Although these works vary in style and content, each artist looked to the natural world to inspire their palette, setting, or subject.
1. Will-o’-the-Wisp, ca. 1900, by Elizabeth Adela Armstrong Forbes
Visitor Experience Volunteer Genevieve Moreland: “I appreciate that the piece is based on the poem ‘The Fairies,’ by William Allingham. When you look at the piece and read the poem together, you’re able to visualize Bridget’s experience with the ‘wee folk.’ I also really love how the frame contains words from Allingham’s poem.
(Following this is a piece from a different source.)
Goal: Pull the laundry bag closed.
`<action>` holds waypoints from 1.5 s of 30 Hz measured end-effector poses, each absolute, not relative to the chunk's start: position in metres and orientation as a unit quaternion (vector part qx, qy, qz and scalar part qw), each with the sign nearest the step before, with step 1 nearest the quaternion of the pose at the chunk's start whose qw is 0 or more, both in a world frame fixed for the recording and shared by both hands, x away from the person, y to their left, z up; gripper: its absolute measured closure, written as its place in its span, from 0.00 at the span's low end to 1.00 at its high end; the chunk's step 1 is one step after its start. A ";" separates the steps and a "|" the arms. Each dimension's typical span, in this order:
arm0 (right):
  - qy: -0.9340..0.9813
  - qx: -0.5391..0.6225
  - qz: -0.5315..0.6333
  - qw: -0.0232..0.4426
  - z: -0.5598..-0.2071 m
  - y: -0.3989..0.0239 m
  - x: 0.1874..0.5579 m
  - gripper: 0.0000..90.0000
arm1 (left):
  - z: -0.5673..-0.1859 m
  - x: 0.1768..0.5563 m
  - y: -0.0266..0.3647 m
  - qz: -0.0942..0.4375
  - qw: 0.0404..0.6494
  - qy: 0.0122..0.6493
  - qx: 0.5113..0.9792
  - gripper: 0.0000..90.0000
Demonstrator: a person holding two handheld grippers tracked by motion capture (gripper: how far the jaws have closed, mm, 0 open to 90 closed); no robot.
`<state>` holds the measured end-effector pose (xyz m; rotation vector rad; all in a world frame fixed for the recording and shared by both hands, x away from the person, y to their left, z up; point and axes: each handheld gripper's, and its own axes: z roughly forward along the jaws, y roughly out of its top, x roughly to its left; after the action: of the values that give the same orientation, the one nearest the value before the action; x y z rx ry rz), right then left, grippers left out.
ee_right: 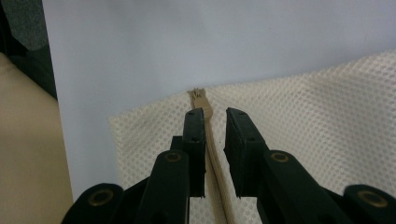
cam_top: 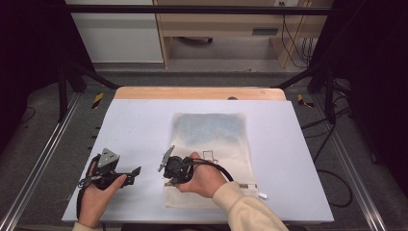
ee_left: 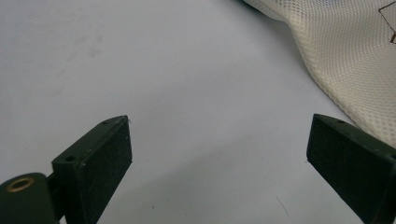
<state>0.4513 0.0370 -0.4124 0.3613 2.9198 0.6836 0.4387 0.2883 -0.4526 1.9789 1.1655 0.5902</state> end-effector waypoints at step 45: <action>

Forbes’s work shows both the mythical and natural world, and I love imagining the fairies in the forest.”
2. Mujer Ángel, Desierto de Sonora (Angel Woman, Sonoran Desert), 1979, by Graciela Iturbide
Visitor Experience Volunteer Lucy Gregor: “I am drawn to this image because, like the desert it features, it is vast. Vast in possibility—who is she? Where is she going?—and also vast in composition, with the black-and-white film making the desert, to me, incredibly striking and a bit eerie. Iturbide’s work features what may be an ordinary day for the subject in the photo and makes it extraordinary for the viewer.”
3. The Springs, 1964, by Lee Krasner
Docent Erin Garland: “What I love most about The Springs is the contrast between the calming, peaceful colors and the constant movement. It reminds me of the shadows the sun creates on the ground when coming through the tops of trees. The shapes look familiar, but then shift to something else entirely. It doesn’t matter how many times I look at this work; I never see it in the same way.”
4. Roses, Convolvulus, Poppies, and Other Flowers in an Urn on a Stone Ledge, ca. late 1680s, by Rachel Ruysch
Docent Christina Reitz: “Ruysch made a career of combining difficult or even impossible collections of flowers into one still life. While this is one of her more conventional arrangements, the convolvulus, or Morning Glory, wouldn’t bloom as beautifully in real life as it does here. Plus, it’s full of bugs.”